EXERCISE REQUIREMENTS :: Whenever a line in the data below includes the string "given", copy it out.
▬▬▬▬▬▬
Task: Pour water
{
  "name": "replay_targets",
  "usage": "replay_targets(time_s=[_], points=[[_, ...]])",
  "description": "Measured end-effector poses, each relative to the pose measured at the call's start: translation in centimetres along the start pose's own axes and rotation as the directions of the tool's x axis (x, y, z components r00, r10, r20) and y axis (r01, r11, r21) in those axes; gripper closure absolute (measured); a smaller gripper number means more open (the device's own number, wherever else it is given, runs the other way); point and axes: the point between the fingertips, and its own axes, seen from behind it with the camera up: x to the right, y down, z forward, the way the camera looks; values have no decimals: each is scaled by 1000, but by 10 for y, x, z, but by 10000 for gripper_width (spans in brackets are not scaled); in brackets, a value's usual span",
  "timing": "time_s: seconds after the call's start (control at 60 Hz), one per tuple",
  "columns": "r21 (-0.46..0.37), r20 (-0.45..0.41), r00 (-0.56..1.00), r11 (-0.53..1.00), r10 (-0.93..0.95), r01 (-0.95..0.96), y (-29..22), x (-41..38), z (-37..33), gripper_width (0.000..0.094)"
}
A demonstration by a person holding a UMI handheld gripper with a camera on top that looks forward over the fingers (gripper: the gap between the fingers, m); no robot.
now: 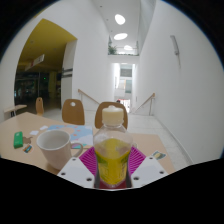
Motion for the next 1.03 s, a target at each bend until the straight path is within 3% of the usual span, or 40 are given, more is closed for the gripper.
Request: replay_targets(time_s=[0.25,0.267,0.35,0.45,0.783,1.033], points=[[22,15,999,999,44,-44,-13,-2,-72,551],[27,13,999,999,46,-46,-11,-4,-44,518],[2,21,999,999,49,-49,-14,-6,-54,371],[-27,23,998,998,50,-50,-13,-6,-81,55],[-85,110,991,994,74,-64,9,-35,-232,73],[-107,97,989,989,108,-98,29,-47,-301,73]])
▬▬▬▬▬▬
RESPONSE TO THIS TASK ::
  "description": "Measured end-effector poses, each relative to the pose measured at the call's start: translation in centimetres along the start pose's own axes and rotation as the directions of the tool's x axis (x, y, z components r00, r10, r20) and y axis (r01, r11, r21) in those axes; gripper closure absolute (measured); a smaller gripper number means more open (the device's own number, wherever else it is given, runs the other way); point and axes: the point between the fingertips, and its own axes, seen from behind it with the camera up: x to the right, y down, z forward, the way the camera looks; values have no decimals: each is scaled by 1000, but by 10 for y, x, z, but by 10000 for gripper_width (spans in brackets are not scaled); in brackets, a value's usual span",
Motion for the next 1.03 s, a target at each bend until the straight path is within 3% of the usual span, or 40 are given, more is closed for the gripper.

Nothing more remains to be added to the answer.